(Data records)
☆ ☆ ☆

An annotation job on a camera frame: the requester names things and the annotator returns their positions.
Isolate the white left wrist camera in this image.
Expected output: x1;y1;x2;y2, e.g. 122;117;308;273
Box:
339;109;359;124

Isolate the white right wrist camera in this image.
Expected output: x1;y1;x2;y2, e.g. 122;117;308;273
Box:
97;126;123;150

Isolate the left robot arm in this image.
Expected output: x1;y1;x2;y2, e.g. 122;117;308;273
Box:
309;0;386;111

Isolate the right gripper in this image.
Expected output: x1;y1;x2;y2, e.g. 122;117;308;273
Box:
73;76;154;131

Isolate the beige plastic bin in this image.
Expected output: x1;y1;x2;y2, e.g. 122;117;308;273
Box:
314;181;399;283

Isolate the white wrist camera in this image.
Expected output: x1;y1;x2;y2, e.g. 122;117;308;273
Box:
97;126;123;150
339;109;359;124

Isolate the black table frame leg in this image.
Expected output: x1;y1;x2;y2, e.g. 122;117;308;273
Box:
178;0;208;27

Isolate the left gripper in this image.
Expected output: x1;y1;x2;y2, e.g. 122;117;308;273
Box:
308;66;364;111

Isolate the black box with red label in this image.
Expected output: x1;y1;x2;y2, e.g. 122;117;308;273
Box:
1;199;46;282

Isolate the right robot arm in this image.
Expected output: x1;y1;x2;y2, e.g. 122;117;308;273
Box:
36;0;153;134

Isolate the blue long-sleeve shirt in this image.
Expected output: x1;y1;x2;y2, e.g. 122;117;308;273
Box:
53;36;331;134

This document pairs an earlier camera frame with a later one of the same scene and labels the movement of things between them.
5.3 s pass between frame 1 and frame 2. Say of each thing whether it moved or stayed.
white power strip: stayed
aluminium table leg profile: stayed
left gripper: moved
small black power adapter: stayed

☆ ☆ ☆

Instructions to follow: Show the lines of the records that contain the word "stayed".

Task result:
5.3 s pass between frame 1 and frame 2. Say of each thing whether it moved or stayed.
white power strip: stayed
aluminium table leg profile: stayed
small black power adapter: stayed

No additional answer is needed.